Masterminds / html5-php

An HTML5 parser and serializer for PHP.
http://masterminds.github.io/html5-php/
Other
1.58k stars 113 forks source link

Using an existing DOMDocument or subclass as target for parsed data #67

Closed jslegers closed 9 years ago

jslegers commented 9 years ago

_PHPPowertools/DOM-Query is the first component of the **PHPPowertools_ framework that has been released to the public. It's purpose is similar to that of technosophos/querypath** but it's implementation is far more true to both jQuery's syntax and its semantics. For example, _PHPPowertools/DOM-Query_ lets you do stuff like this :

// Add a span tag with classes 'icon' and 'icon-printer' to all buttons
$H->select('body')->select('button')->add('span')->addClass('icon icon-printer');

// Use a lambda function to set the data-val attribute of all gallery images
$H->select('.gallery li img')->attr('data-val', function( $i, $val) {
    return $i . " - " . $val->attr('class') . " - photo by Kelly Clark";
});

What's lacking so far, is proper support for HTML5. I've been considering using _Masterminds/html5-php_ to do the DOM parsing.

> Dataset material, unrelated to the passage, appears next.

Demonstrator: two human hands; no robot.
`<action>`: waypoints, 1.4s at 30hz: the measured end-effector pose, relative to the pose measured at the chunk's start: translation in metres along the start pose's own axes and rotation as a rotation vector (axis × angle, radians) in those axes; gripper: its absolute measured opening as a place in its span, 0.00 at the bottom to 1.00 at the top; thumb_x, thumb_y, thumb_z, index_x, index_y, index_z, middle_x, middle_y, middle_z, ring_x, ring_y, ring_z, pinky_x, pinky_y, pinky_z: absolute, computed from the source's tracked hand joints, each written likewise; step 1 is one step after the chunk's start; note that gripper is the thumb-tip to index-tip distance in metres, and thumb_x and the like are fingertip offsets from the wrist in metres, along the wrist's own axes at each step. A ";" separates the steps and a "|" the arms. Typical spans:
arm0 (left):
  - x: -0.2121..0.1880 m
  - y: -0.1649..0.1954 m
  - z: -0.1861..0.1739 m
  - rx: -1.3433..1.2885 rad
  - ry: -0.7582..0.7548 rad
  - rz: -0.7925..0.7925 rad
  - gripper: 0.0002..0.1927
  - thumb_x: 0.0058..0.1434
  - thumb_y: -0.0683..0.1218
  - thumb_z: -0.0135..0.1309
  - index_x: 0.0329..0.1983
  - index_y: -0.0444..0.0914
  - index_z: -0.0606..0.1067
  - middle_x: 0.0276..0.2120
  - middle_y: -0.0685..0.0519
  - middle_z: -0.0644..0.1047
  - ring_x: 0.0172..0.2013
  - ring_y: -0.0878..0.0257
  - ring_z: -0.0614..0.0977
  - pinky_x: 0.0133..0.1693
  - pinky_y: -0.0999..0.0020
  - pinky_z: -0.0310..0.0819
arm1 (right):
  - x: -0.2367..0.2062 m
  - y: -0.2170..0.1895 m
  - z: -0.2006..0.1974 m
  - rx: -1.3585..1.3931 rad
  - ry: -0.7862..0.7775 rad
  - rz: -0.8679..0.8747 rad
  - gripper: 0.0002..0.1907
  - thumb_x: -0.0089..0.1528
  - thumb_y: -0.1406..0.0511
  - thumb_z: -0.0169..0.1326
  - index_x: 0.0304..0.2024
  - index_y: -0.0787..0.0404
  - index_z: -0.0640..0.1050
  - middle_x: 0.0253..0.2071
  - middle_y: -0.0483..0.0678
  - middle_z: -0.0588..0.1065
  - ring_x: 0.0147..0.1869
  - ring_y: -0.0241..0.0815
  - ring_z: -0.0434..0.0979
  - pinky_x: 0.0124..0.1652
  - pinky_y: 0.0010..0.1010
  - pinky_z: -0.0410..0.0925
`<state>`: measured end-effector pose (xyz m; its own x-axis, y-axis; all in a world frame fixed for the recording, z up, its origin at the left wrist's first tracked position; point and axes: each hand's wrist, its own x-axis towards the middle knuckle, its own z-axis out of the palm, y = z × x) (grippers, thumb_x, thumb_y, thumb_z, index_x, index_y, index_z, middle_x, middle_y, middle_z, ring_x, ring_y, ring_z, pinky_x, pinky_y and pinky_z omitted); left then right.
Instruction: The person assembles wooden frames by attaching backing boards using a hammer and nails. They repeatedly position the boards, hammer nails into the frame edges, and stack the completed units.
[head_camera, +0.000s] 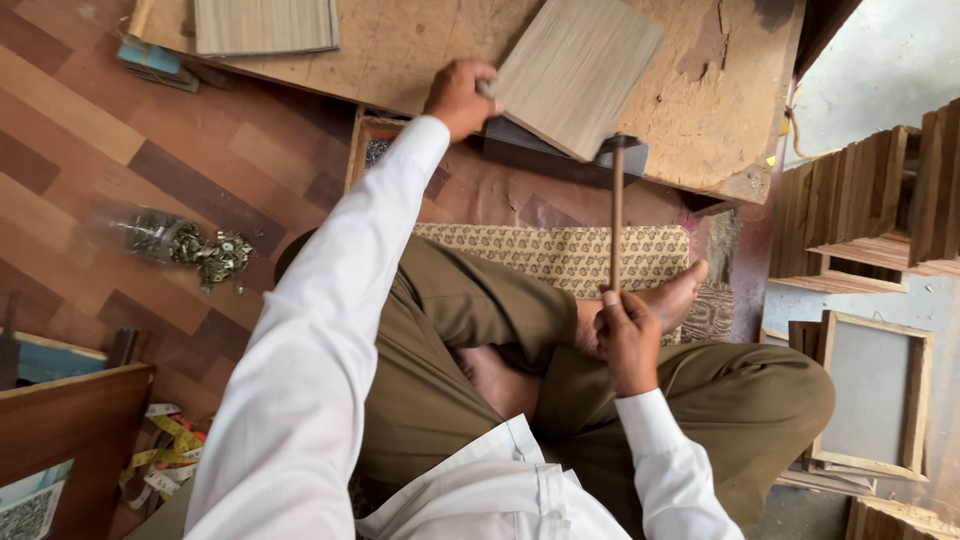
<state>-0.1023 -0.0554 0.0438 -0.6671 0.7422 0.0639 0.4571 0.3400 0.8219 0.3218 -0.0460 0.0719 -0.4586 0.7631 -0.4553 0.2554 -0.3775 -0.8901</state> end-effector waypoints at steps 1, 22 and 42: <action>-0.008 -0.001 -0.002 -0.015 0.020 0.040 0.19 0.50 0.44 0.69 0.46 0.38 0.80 0.41 0.49 0.83 0.43 0.55 0.85 0.47 0.62 0.80 | 0.003 -0.003 -0.003 -0.015 0.018 0.001 0.15 0.69 0.62 0.51 0.52 0.66 0.78 0.22 0.41 0.68 0.18 0.29 0.60 0.18 0.22 0.54; -0.070 -0.045 0.057 0.634 -0.118 -0.384 0.11 0.66 0.41 0.50 0.45 0.35 0.83 0.52 0.40 0.79 0.52 0.42 0.82 0.48 0.49 0.81 | 0.022 0.015 -0.029 0.125 0.023 0.110 0.16 0.68 0.57 0.50 0.48 0.61 0.80 0.21 0.42 0.69 0.15 0.32 0.59 0.15 0.24 0.54; -0.068 0.038 0.047 0.391 0.257 0.386 0.30 0.59 0.50 0.66 0.63 0.35 0.76 0.60 0.25 0.70 0.60 0.33 0.70 0.59 0.45 0.66 | -0.004 -0.017 -0.018 -0.696 0.544 -0.687 0.22 0.55 0.68 0.63 0.53 0.60 0.79 0.51 0.53 0.76 0.54 0.58 0.74 0.52 0.44 0.68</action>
<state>-0.0118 -0.0663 0.0438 -0.5083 0.7078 0.4906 0.8443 0.2971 0.4461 0.3341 -0.0334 0.0892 -0.2953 0.8890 0.3499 0.5898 0.4578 -0.6653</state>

The most elegant way to implement the feature, would be by adding a target option to the supported options for \Masterminds\HTML5\Parser\DOMTreeBuilder::__construct with support for following datatypes :

I would like to use this feature as follows :

namespace PowerTools;

use \Symfony\Component\CssSelector\CssSelector as CssSelector;
use \Masterminds\HTML5 as HTML5;

class DOM_Document extends \DOMDocument {

    protected $_isHTML = false;

    public function __construct($data = false, $version = null, $encoding = null) {
        parent::__construct($version, $encoding);
        $data = trim($data);
        if ($data && $data != '') {
            if ($this->_isHTML) {
                $html5 = new HTML5();
                @$html5->loadHTML($data, array('target' => $this));
            } else {
                @$this->loadXML($data);
            }
        }
    }

   [ ... ]
}

I've tried adding a simple if(){}else{} statement to \Masterminds\HTML5\Parser\DOMTreeBuilder::__construct to replace $this->doc with $options['target'] if a value for $options['target'] has been set, but that doesn't seem to do it.

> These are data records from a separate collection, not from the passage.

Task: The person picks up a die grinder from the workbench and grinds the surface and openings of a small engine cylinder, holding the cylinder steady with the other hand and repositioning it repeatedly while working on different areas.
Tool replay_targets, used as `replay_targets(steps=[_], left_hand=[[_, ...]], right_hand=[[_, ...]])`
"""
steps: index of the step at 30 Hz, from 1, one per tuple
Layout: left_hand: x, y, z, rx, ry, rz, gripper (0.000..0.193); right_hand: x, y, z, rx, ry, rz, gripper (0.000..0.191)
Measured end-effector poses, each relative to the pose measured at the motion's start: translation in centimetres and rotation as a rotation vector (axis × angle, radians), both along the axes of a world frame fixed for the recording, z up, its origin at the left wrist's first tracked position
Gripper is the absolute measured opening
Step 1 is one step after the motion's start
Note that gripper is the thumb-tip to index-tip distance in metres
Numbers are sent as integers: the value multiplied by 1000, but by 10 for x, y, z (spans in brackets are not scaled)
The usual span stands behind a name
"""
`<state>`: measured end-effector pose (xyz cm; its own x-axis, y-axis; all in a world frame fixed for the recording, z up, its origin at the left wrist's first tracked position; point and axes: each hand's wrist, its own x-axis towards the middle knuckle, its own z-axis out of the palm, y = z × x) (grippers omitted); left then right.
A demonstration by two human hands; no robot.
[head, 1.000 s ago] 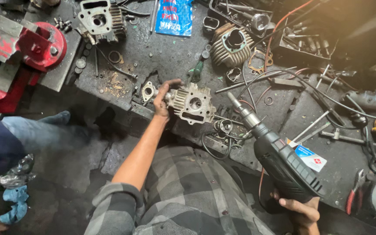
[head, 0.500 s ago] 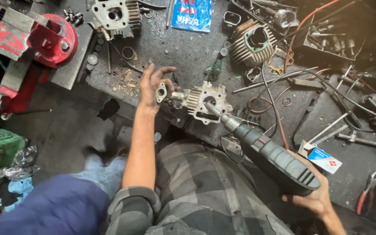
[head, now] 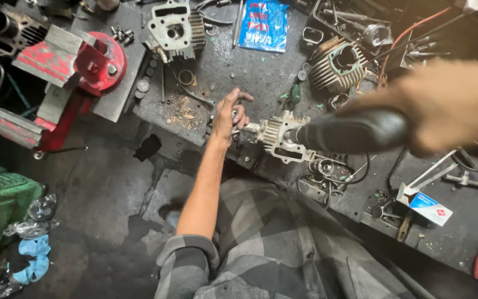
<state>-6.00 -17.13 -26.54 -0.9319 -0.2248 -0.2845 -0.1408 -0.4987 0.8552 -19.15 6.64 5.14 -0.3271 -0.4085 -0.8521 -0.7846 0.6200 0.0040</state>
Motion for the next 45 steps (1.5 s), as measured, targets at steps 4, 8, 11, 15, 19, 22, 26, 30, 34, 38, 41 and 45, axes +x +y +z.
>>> replay_targets(steps=[4, 8, 11, 15, 19, 22, 26, 30, 34, 38, 41, 45], left_hand=[[6, 5, 5, 26, -47, 58, 58], [14, 10, 2, 25, -148, 142, 53], [19, 11, -3, 42, -171, 193, 50], [22, 15, -8, -11, -175, 180, 47], [32, 26, -7, -4, -165, 232, 42], [47, 40, -16, -4, -151, 306, 40], [76, 62, -38, 42, -94, 455, 36], [100, 83, -46, -20, -126, 444, 28], [108, 80, -27, -261, -129, 135, 36], [99, 58, -16, -563, -466, -334, 70], [81, 48, -29, -559, -333, -697, 93], [72, 53, -39, -629, 168, -614, 90]], right_hand=[[3, -76, 35, 140, 69, -92, 105], [22, -108, 57, 0, 24, 27, 101], [36, -108, 58, -31, -4, 128, 85], [67, -79, 44, 3, 44, 286, 56], [125, -9, 25, -276, 11, 505, 77], [146, 42, 5, -242, 48, 327, 114], [140, 101, -27, 24, -9, -133, 118], [133, 179, -66, -474, -117, -891, 108], [139, 271, -122, -1007, -177, -1152, 106], [167, 334, -165, -1091, -350, -1415, 121], [196, 345, -179, -1405, -428, -1484, 124], [223, 335, -187, -1559, -471, -1538, 124]])
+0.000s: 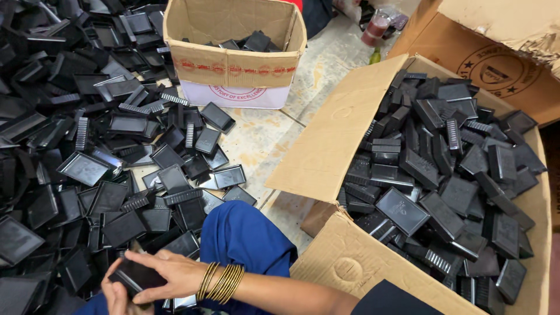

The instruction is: The person sits on the floor and repeatedly picks up two black plastic components from a large pile. They align and press the parts together by hand, then place the assembled unit into a nearby cardboard box. The process is repeated continuously throughout the clip.

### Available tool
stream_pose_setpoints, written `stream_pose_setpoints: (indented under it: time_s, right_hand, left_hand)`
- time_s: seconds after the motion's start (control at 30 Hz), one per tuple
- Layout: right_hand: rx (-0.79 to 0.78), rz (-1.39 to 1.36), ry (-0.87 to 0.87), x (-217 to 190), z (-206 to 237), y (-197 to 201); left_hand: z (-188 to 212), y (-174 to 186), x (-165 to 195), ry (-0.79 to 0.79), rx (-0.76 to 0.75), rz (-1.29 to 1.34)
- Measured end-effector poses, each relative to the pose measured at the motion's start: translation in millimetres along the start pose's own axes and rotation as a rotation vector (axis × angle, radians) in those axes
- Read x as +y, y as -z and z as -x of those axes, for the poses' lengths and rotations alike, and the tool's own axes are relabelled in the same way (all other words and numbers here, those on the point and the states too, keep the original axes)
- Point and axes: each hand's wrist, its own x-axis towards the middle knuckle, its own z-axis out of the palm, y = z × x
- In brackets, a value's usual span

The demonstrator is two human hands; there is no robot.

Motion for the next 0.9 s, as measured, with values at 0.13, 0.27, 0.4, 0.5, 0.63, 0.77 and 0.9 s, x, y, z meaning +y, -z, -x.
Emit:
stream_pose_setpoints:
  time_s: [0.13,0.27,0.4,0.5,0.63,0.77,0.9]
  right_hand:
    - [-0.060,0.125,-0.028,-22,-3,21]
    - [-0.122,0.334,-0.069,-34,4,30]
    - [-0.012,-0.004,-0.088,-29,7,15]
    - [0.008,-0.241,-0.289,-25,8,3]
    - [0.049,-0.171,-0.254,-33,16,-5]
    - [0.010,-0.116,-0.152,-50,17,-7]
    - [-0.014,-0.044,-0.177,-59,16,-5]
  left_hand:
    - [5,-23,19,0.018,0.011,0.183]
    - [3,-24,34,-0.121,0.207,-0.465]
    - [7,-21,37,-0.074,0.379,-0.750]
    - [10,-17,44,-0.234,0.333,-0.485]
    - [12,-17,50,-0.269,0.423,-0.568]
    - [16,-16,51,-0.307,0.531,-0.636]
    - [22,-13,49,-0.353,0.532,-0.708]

As an alternative, I've also considered reïmplementing \PowerTools\DOM_Document as a subclass of \DOMImplementation, but this is a far less elegant approach that introduces too many new issues to go any further in that area.

Any feedback would be appreciated!

See also https://github.com/PHPPowertools/DOM-Query/issues/1

goetas commented 9 years ago

Hi! In my opinion, it is always a bad idea trying to extend the dom document classes.

We should have learned this with prototype.js. To avoid all problems with dom extension, jQuery decided to wrap always in a class.

$("span") is just a shortcut to $("span", window.document). To port the same thing, the right approach would be new DOMQuery($domDocumentInstance).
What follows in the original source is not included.